What is this, an Apple product? Are we supposed to buy on just good looks?
@ suitable1 - 14.5 hours of battery life. More than just good looks. Though it is pretty.
It’s very sexy indeed. For my uses, Windows 10 S would probably have to go but I’m assuming there’s no reason I couldn’t install Windows 10 Pro.
@ ianlee74 -
I have a Microsoft Surface Pro 4 and I am running Windows 10 Pro without problems.
Not sure my Surface Pro is the same as what you are talking about though.
They do look good and glad to see we have moved on the usual 1368x768 resolution screens of laptops from the past. Pity I already own a Dell XPS 15 as I think the i7 with 16GB RAM and 512GB SSD would make a good machine for development and CAD work when mobile. Only shame is that the burgundy colour doesn’t come in that spec
I believe that you can upgrade to Pro for free until the end of the year.
[quote=“willgeorge”]I have a Microsoft Surface Pro 4 and I am running Windows 10 Pro without problems.
Not sure my Surface Pro is the same as what you are talking about though.[/quote]
We’re talking about the new Surface Laptop from the initial post. In case you missed it, Microsoft also announced today a new flavor of Windows, Windows 10 S. It’s a more [S]ecure version of Windows that only allows apps from the Windows Store to be installed. It’s aimed at education as is the Laptop. However, I would assume that Windows 10 Pro can be installed on this hardware the same as it can be on any other laptop. But, I don’t know enough about the Surface Laptop or Win10 S yet to say that for sure. Who knows what other security mechanisms are built-in…
Apparently, upgrading from S to Pro is a two-click operation, and will eventually cost $50. Through the end of 2017, however, it’s free.
You do, at that point, give up some of the advantages in battery life. But could be a worthwhile tradeoff depending on what you need to do.
I’d be very interested if (like Office) Microsoft starts wrapping their dev tools (VS2017, VS Code) etc. using Centennial and putting them in the store. That would make Windows 10 S much more interesting to me personally.
Obviously, if you’re doing anything with hardware, Windows 10 S would probably be a non-starter, since I’d imagine installing necessary drivers would be impossible without upgrading to Pro.
@ ianlee74 -
One thing that’s interesting is that 10 S isn’t currently available through MSDN downloads. We have to assume it will be eventually but as that FAQ mentions… Currently, if you upgrade to 10 Pro there is no way to go back to 10 S.
Well, as soon as you compiled an app with vs2017, it would be deleted because it was not downloaded from the windows store. Otherwise it would be a security loophole to just provide the source code for any app you want to install on windows S, and build it there, to bypass the restrictions, no?
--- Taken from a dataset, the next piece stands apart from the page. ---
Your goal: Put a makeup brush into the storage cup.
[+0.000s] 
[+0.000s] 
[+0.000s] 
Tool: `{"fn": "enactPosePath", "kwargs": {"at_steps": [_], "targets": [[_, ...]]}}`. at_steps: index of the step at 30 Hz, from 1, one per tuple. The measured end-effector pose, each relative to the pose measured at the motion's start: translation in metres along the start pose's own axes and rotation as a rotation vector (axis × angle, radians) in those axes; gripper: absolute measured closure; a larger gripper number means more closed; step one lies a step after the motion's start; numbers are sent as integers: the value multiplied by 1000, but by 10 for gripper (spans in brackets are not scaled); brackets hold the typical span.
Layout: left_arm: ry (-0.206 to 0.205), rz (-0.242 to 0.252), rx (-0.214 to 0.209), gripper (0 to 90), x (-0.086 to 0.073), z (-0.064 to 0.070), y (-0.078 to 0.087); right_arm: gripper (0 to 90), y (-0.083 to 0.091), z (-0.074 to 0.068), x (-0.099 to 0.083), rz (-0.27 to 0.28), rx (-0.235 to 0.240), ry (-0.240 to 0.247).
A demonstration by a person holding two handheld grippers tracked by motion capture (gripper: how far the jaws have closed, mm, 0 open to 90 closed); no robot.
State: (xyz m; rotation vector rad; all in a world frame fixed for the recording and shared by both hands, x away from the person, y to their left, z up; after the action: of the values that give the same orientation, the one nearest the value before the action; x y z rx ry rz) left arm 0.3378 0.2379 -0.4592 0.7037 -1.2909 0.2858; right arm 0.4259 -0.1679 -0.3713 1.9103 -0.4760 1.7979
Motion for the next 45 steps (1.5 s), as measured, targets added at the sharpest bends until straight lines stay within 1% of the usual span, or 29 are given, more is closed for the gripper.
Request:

A reasonable point. Would probably be a big challenge to make full VS2017 work, and VS Code would probably face similar challenges due to the need for Node and NPM to be installed, both of which represent similar security risks, in a locked-down environment.
But given that Windows 10 S arguably represents the future of Windows, Microsoft is going to have to solve these challenges sooner or later.
Authorized dev environment : Minecraft
In all seriousness though, even to develop Store apps, you need to put the box into Developer or Sideload mode, which turns off a lot of safety interlocks right there. Once those are off, you can sideload apps from anywhere whether you built them or not. I suspect that sideload and dev mode are disabled in S (though I have no firsthand experience yet).
I like the machine, and it would be high on my list if I was in the market at the moment, but I’m not. So I best keep the blinders on, head down, and forge on into the wind with my current rig(s).
Heh. Yeah, as soon as I clicked Submit on that previous comment, it occurred to me that developer mode was probably the answer…but as you note, it’s probably not sufficient, even if it is enabled on Windows 10 S. So in the short term, upgrading to Pro is probably the answer. But there has to be a long-term solution, I would think.
Well, this is interesting:
I’d love to know if this will work on Windows 10 S. Clearly, it’s possible to access hardware from a store app wrapped using Centennial. Whether that’s possible on Windows 10 S is a slightly different question. But would be cool if so.
Desktop Bridge app?
Centennial and Desktop Bridge are one and the same (the former was the codename).
BTW - as I’m sure you’re aware since you’re at BUILD, but for the benefit of those who may not be following the keynote, Microsoft announced that iTunes is coming to the Windows Store. I assume it’ll be a Desktop Bridge app, but that means that the 2nd most-used app in Windows should in theory work on Windows 10 S. Suffice it to say, that’s a pretty big deal. Who knows…maybe Microsoft will figure out how to get Chrome on the Windows Store.
Īn talking to the Microsoft folks this morning, the answer is “yes”! If its in the Store, you can run it.